Nuovo appello del Garante per l’Infanzia: «I nostri reiterati appelli hanno sortito solo un roboante silenzio. Grave il quadro tracciato dal presidente del Tribunale per i minori di Reggio Calabria»

Pubblicato il: 24/01/2019 – 15:18
«Grave l'assenza di un reparto di neuropsichiatria in Calabria»

REGGIO CALABRIA «Reiterati appelli di questo ufficio hanno sortito come risposta soltanto un roboante silenzio, e adesso la misura è colma». Lo sostiene, in una dichiarazione, il sociologo Antonio Marziale, Garante per l’Infanzia e l’Adolescenza della Regione, sottolineando l’assenza in Calabria di un reparto di neuropsichiatria infantile.
«La Calabria – aggiunge – primeggia tristemente nella classifica della povertà educativa che genera disagio psichico e sociale di minorenni sfociante in disturbi d’ansia, ossessivo-compulsivi, della nutrizione e dell’alimentazione, depressione, disturbi del comportamento e della personalità, spesso forieri di reità per cui il Tribunale per i minorenni è costretto a mandare questi soggetti fuori dal territorio, in altre regioni, con un carico di spese che i familiari non possono sopportare e con una ricaduta negativa sul piano della ricostruzione del tessuto emotivo dei minorenni implicati, in quanto la vicinanza della famiglia è importantissima in fase di recupero». L’appello di Marziale è stato rilanciato dal parlamentare del Pd Antonio Viscomi.

«Il presidente del Tribunale per i minorenni di Reggio Calabria, Roberto Di Bella, con il quale lavoro in costante sinergia – dice ancora Antonio Marziale – mi ha esposto un quadro davvero preoccupante di casistiche in aumento non più trascurabile.
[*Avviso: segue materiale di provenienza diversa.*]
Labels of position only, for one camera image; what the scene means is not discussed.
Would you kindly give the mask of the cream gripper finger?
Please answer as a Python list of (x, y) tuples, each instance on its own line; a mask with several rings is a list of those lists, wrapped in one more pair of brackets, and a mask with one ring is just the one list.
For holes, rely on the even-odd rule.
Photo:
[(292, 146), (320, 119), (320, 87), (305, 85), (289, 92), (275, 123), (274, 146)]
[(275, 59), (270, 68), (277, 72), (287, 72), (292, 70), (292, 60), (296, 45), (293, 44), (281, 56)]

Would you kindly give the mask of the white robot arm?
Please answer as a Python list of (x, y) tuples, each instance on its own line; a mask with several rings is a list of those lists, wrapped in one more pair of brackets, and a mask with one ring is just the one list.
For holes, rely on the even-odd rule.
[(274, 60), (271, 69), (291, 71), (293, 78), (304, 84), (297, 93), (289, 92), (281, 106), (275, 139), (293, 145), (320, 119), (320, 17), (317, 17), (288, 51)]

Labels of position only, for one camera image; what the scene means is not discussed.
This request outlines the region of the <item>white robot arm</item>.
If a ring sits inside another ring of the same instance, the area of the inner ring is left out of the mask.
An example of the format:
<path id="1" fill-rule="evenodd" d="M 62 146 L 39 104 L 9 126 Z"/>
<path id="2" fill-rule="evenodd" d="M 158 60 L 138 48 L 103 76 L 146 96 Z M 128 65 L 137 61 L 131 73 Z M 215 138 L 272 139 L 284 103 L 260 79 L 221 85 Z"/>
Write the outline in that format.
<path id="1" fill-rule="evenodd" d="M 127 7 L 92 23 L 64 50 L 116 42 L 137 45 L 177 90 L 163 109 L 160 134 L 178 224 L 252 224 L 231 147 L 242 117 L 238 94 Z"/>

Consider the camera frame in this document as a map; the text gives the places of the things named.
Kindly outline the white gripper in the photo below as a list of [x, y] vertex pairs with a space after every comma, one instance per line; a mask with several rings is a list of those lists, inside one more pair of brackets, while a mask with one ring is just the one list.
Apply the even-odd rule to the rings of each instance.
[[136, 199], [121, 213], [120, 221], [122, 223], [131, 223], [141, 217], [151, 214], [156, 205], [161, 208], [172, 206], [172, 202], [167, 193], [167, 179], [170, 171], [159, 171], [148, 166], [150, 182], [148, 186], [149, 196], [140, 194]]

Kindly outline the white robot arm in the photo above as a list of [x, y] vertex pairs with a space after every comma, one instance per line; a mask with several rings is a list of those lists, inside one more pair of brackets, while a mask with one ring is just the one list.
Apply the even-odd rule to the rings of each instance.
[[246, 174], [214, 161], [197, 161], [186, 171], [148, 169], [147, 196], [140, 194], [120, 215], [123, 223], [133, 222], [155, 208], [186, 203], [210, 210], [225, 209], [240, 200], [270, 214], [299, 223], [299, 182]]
È difficile parlare di diritti dei minori in una regione dove mancano le strutture elementari e dove la sanità è al centro di annose diatribe politiche, mentre la gente, la povera gente, attende risposte che non arrivano. In realtà, un reparto di neuropsichiatria infantile sulla carta c’è, a Crotone, presso nell’ospedale ‘San Giovanni di Dio’; così come sulla carta sono stati assegnati due posti, mai attivati perché si sono riscontrati problemi in ordine alla reperibilità dei medici. Il reparto è diretto da Salvatore Bagalà, coadiuvato da due medici precari ed aiutato dalla sinergia operativa con il direttore della Pediatria, Francesco Paravati. Siamo al cospetto di due profili medico-dirigenziali altamente specializzati e riconosciuti a livello nazionale, letteralmente mortificati da trentennali richieste mai soddisfatte e volte alla costruzione di un vero reparto di neuropsichiatria infantile. Tutto ciò risuona come una beffa, oltre al danno che lede i diritti fondamentali di bambini e adolescenti, e costa alla Regione Calabria una barca di soldi, altro che spending review e piano di rientro. La mancanza del reparto richiesto alimenta un “turismo sanitario” incontenibile».
«Quanti appelli ancora sarò costretto a rivolgere e a chi – chiede infine Marziale – affinché la politica, a prescindere dalle appartenenze, cominci seriamente ad occuparsi dei bisogni dei più piccoli, assumendosi responsabilità precise e garantendo almeno i servizi elementari».